Giter Club home page Giter Club logo

Comments (8)

thebjorn avatar thebjorn commented on August 23, 2024 2

If I'm misusing the term,

No, you're using it 100% correctly.

Pydeps started as a tool for helping us move from a repo/package containing all our code, to many smaller repos/packages (it's an improvement, but brings its own set of challenges). I don't think there is any easy solution to representing relationships in a 300+ Kloc code base in 2d., but manually reducing the graph can still give you useful insights...

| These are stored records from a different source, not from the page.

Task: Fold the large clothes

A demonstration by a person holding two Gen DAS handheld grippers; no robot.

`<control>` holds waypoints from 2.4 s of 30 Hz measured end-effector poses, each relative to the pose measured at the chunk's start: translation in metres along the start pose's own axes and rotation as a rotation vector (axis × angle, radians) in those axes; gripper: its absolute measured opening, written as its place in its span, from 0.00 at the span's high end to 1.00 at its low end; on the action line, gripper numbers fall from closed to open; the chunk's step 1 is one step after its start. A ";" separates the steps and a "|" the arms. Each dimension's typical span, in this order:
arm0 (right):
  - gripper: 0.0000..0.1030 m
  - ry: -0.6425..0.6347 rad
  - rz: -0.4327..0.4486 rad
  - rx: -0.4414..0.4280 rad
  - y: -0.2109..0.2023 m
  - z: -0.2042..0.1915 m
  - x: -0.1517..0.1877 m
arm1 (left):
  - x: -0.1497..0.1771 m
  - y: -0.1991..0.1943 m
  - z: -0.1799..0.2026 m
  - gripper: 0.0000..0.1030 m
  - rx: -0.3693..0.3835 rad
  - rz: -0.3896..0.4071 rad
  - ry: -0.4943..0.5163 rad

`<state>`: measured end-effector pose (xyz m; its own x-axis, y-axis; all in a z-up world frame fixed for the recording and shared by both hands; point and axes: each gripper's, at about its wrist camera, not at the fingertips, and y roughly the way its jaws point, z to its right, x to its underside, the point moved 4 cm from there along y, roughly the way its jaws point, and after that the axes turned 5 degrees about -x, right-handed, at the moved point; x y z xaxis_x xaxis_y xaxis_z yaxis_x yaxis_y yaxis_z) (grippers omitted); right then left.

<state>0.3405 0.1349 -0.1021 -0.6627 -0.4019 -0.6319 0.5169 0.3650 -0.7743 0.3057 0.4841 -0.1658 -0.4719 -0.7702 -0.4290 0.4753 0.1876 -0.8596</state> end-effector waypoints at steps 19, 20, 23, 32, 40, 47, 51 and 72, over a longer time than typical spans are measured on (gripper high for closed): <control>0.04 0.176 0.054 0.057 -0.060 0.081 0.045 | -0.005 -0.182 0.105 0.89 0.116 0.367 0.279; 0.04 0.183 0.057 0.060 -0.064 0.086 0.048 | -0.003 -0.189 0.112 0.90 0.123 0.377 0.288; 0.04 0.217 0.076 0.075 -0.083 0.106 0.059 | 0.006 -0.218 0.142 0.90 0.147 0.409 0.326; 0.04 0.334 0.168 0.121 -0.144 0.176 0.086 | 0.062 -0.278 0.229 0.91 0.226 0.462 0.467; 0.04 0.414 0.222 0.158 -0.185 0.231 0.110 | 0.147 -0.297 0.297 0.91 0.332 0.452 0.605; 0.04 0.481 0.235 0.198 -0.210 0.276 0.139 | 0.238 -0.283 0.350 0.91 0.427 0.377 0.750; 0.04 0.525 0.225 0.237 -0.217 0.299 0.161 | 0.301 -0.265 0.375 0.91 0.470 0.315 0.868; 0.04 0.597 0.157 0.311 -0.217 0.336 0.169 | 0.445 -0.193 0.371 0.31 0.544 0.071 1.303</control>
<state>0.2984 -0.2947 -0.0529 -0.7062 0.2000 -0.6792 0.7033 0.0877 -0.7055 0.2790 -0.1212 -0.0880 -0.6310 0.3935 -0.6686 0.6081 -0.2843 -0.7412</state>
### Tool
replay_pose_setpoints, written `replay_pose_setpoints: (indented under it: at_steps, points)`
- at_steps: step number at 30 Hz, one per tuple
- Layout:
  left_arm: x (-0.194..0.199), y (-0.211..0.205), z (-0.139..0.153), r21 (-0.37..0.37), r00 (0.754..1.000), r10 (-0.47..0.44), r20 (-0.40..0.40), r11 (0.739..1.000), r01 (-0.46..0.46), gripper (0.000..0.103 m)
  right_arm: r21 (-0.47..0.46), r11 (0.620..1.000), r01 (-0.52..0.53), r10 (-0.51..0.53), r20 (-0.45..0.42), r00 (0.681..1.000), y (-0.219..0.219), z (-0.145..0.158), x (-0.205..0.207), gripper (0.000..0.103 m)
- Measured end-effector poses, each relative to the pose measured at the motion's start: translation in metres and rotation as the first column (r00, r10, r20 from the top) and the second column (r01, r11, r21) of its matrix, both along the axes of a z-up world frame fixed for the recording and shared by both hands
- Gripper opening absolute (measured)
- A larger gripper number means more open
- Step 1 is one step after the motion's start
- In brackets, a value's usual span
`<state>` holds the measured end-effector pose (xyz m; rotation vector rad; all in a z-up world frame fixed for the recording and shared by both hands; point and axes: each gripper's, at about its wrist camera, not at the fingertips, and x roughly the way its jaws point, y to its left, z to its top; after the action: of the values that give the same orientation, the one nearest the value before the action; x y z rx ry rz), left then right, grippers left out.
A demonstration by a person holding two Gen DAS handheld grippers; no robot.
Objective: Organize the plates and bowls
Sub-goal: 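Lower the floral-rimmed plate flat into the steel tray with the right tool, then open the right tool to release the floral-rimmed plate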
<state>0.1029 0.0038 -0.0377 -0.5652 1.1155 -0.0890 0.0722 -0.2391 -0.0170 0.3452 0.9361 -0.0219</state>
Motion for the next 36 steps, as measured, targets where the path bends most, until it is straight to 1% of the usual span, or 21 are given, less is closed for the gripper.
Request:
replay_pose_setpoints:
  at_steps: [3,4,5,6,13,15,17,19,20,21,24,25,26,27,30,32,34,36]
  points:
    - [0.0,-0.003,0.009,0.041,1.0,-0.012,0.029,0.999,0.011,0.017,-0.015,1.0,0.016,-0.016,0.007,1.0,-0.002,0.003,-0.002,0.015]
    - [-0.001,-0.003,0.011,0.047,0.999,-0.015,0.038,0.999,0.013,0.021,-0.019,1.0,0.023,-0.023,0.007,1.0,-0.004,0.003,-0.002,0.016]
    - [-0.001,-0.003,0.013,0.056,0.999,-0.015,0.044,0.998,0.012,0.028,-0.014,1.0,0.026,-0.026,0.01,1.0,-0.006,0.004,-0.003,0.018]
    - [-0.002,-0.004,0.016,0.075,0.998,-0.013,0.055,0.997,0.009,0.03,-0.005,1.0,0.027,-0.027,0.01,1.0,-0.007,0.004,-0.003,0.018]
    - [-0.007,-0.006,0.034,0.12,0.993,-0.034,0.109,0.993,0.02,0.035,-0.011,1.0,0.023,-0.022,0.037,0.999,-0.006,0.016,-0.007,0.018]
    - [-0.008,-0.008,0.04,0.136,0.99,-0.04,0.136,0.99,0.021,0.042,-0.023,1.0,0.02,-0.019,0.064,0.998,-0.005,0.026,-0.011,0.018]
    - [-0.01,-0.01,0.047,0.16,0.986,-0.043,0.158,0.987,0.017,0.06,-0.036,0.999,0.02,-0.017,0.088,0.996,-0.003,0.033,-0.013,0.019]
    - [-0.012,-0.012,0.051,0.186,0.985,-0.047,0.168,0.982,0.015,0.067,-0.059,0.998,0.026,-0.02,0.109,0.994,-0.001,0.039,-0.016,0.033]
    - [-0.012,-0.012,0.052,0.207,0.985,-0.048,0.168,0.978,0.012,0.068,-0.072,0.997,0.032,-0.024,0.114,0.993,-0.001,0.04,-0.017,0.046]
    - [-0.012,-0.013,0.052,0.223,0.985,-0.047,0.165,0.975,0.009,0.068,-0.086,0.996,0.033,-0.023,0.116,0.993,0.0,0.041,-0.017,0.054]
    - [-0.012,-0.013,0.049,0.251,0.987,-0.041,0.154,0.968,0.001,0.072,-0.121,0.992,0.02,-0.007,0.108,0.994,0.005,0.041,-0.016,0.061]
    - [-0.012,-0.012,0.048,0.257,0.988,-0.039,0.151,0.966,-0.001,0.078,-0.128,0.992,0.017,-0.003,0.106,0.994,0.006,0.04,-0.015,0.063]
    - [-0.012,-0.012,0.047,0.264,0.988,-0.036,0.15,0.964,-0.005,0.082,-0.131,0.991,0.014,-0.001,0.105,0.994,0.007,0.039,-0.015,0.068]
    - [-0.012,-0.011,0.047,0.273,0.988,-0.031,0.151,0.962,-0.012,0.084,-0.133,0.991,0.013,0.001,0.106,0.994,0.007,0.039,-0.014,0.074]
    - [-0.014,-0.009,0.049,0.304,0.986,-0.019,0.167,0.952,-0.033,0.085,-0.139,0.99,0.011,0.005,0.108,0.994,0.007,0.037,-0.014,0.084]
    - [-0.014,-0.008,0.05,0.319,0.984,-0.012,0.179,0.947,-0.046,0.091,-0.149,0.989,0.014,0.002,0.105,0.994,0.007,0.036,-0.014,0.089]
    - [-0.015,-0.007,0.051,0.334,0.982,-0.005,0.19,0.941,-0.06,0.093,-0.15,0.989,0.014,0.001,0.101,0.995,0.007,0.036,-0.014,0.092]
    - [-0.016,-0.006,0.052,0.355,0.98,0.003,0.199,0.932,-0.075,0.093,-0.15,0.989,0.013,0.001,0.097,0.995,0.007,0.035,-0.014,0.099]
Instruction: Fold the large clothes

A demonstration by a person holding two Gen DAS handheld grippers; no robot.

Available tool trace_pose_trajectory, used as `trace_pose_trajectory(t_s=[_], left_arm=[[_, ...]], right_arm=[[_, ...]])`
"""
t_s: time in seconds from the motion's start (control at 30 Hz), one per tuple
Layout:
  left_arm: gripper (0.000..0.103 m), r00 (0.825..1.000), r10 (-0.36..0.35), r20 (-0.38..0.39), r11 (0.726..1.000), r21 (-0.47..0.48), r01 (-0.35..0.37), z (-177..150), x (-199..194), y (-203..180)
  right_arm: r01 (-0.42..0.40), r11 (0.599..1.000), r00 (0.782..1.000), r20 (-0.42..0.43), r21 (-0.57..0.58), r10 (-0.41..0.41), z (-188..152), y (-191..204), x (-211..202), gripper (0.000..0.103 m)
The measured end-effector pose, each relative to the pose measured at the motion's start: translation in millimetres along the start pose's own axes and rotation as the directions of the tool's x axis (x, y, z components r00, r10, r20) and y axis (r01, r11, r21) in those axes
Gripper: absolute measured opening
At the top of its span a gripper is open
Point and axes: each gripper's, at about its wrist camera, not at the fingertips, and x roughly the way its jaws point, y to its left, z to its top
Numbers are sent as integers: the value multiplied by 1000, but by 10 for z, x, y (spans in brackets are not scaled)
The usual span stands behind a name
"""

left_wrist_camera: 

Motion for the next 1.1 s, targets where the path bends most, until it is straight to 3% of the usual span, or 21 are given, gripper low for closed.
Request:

I usually follow a workflow that looks something like this (using django-cms - ~50KLOC) as an example:
pydeps cms --cluster (had to scale it down due to size):

cms1

then I look at the top and the bottom of the graph and remove nodes with high in/out degrees (since they're significantly constraining the graph display algorithm that dot uses), e.g. a first pass gives:
pydeps cms -Tpng --show-dot --cluster -x django* sekizai* south* cms.test*

cms2

..and repeating until I come to a graph that's readable and interesting:
pydeps cms --show-dot --cluster -x django* sekizai* south* cms.test* cms.exceptions* cms.constants* cms.publisher.query* cms.utils.conf* cms.utils.i18n* cms.admin.pageadmin* cms.api* -xx cms.admin

cms

We were having increasing issues with developers unintentionally introducing circular imports, so we look for arrows going the "wrong" way (i.e. up). During the extract-to-individual projects phase we'd use nodes that clustered together in the graph as an indication that they should probably move as a unit.

from pydeps.

thebjorn avatar thebjorn commented on August 23, 2024 1

That does make sense and it might not be the same as #39, which is about limiting the graph based by cutting the depth of the directory tree , while this seems (iiuc) to be more about ways to globally simplify a ginormous graph. Both seem useful, #39 is probably easier to implement...

When you say "piles of packages", are those the kind of packages that have setup.py files (and are installed in develop mode)? We have some internal tools which look at inter-package dependencies that are a bit rough but should probably become part of pydeps (we have 130+ packages and probably 300 Klocs -- it's been a little while since I counted).

from pydeps.

NeilGirdhar avatar NeilGirdhar commented on August 23, 2024 1

This would be really useful for me. In order to prevent circular imports, and to keep a logical program flow, it's nice to ensure that internal packages import each other as a DAG. This is despite only requiring module imports to form a DAG. So, I'd like a way to collect modules into their respective packages and to make a graph of their dependencies.

@thebjorn Your last graph looks really nice and close to what I'd like to have, I think.

from pydeps.

miketheman avatar miketheman commented on August 23, 2024

It also looks like #39 may be similar as well - sorry for any duplication or noise!

from pydeps.

miketheman avatar miketheman commented on August 23, 2024

When you say "piles of packages", are those the kind of packages that have setup.py files (and are installed in develop mode)?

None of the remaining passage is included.